# Clubman - Single Beds



## tonyt (May 25, 2005)

Can one of you proud Clubman owners tell me if the single beds are made up by simply removing (and storing) the back rests?

Do the two seats/beds remain in the same position leaving a useable passage between the two?

Are the single beds of a "reasonable" width for Mr/Mrs Average?

Do the bed lengths extend by using a filler board between the end of the base and the rear of the front seats?

I'm pretty sure it's a yes to all questions but I thought I'd ask anyway.


----------



## locovan (Oct 17, 2007)

We push the Passenger seat and the Driver seat forward.
Undo the flap on each and this extends the single beds and the arms fill in.
You can just pull each bed out a little bit to make wider beds.
But we do prefer the double bed really.


----------



## shedbrewer (Jan 6, 2007)

*Clubman Single Beds,*

Hi Tony, It's a ''yes'' to all the questions you asked, you lift up the seat are and drop it down against the back of the front seats ,,,,,,,,then you add the in-fill cushions, one each side, which you SHOULD have had with the Clubman. This will extend the length of the single bed to a good six feet long.

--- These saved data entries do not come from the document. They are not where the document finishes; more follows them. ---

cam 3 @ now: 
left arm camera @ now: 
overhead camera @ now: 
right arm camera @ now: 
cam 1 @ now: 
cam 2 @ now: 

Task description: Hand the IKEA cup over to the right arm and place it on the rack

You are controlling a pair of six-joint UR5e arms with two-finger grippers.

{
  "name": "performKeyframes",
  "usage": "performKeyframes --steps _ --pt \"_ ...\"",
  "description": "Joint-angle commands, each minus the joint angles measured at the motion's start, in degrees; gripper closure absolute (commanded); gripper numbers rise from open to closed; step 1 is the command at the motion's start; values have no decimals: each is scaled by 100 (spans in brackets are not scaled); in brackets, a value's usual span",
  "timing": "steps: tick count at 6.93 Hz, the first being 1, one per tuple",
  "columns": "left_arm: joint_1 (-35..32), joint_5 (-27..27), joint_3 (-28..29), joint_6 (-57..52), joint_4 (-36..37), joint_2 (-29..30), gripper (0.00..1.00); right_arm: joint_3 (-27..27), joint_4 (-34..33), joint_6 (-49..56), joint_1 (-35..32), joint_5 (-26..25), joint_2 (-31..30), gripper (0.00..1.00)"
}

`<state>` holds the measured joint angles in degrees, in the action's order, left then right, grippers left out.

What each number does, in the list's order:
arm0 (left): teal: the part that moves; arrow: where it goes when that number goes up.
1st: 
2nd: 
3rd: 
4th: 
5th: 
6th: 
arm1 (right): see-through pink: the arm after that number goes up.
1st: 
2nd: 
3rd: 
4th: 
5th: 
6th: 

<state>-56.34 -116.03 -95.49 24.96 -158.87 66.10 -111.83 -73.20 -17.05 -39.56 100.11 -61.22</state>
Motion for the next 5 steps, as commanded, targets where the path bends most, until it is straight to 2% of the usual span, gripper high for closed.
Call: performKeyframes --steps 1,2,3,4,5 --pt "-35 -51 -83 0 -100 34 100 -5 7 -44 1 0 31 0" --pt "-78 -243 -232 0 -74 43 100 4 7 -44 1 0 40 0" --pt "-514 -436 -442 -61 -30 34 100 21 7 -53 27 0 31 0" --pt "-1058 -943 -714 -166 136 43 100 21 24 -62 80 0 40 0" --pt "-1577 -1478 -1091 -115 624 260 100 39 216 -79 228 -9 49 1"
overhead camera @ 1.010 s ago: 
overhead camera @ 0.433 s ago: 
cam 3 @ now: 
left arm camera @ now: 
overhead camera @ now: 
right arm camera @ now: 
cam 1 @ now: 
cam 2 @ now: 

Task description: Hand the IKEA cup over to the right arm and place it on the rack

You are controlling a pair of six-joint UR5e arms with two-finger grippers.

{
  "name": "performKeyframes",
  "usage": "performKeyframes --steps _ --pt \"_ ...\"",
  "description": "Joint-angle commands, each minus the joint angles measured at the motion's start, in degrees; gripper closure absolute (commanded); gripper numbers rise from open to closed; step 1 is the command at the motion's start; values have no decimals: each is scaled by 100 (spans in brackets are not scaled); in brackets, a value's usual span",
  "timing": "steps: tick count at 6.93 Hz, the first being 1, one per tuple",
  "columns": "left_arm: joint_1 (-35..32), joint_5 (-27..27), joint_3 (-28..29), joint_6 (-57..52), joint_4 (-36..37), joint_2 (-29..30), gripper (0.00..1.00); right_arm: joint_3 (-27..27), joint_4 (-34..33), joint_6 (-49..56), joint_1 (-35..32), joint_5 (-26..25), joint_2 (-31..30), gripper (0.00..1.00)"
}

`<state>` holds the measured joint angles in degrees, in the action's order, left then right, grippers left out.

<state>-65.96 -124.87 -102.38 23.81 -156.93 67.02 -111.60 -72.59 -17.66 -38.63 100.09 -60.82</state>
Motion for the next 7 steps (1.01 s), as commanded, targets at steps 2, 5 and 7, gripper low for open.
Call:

If you slide the seat outwards and drop the seat -back into the space it will be warmer,,,,,, in summer just lose it somewhere else !!!!! Jack & Patty, Cornwall


----------



## tonyt (May 25, 2005)

Thanks Guys & Gals.


----------



## tonyt (May 25, 2005)

The next VW T4 Clubman question please:

I know the width is given as 2160/2170 - that must be with mirrors folded?

Does anyone have the width with mirrors extended?


----------